Reproduce the data below word for word.

Segment Open

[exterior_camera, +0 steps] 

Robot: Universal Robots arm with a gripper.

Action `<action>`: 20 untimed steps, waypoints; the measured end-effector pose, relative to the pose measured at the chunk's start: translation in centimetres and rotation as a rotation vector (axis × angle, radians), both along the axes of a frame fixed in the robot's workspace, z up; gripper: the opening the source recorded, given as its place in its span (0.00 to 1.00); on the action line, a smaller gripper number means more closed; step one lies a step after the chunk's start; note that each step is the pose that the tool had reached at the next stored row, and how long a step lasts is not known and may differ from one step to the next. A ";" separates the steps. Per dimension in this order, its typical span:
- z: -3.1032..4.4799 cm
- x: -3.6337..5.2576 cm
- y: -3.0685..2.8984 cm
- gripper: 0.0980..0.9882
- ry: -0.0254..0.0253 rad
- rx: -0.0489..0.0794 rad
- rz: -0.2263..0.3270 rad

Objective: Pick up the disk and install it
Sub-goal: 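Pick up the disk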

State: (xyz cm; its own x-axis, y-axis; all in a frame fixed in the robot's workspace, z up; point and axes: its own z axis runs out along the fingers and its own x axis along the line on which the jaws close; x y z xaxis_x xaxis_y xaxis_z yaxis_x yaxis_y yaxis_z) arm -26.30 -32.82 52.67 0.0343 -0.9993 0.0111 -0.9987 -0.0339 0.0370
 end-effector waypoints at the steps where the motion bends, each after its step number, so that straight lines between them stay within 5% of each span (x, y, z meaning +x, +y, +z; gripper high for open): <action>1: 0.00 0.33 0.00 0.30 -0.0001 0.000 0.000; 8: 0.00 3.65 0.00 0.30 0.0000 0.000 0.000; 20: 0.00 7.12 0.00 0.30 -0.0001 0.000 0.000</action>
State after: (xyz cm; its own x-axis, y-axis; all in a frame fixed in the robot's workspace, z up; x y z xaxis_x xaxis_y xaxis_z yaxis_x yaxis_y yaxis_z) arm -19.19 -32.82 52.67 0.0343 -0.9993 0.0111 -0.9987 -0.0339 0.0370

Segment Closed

Answer section
[exterior_camera, +0 steps] 

Robot: Universal Robots arm with a gripper.

Action `<action>`: 20 untimed steps, waypoints; the measured end-effector pose, relative to the pose measured at the chunk's start: translation in centimetres and rotation as a rotation vector (axis × angle, radians), both along the axes of a frame fixed in the robot's workspace, z up; gripper: the opening the source recorded, given as its place in its span (0.00 to 1.00); on the action line, a smaller gripper number means more closed; step one lies a step after the chunk's start; note that each step is the pose that the tool had reached at the next stored row, and how long a step lasts is not known and may differ from one step to the next. A ";" separates the steps. Per dimension in this order, its typical span:
- z: -3.1032..4.4799 cm
- x: -3.6337..5.2576 cm
- y: -3.0685..2.8984 cm
- gripper: 0.0980..0.9882
- ry: -0.0254..0.0253 rad
- rx: -0.0489..0.0794 rad
- rz: -0.2263..0.3270 rad

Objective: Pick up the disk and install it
Sub-goal: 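Pick up the disk
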
State: (xyz cm; its own x-axis, y-axis; all in a frame fixed in the robot's workspace, z up; point and axes: its own z axis runs out along the fingers and its own x axis along the line on which the jaws close; x y z xaxis_x xaxis_y xaxis_z yaxis_x yaxis_y yaxis_z) arm -26.30 -32.82 52.67 0.0343 -0.9993 0.0111 -0.9987 -0.0339 0.0370
 end-effector waypoints at the steps where the motion bends, each after its step number, so that straight lines between them stay within 5% of each span (x, y, z meaning +x, +y, +z; gripper high for open): <action>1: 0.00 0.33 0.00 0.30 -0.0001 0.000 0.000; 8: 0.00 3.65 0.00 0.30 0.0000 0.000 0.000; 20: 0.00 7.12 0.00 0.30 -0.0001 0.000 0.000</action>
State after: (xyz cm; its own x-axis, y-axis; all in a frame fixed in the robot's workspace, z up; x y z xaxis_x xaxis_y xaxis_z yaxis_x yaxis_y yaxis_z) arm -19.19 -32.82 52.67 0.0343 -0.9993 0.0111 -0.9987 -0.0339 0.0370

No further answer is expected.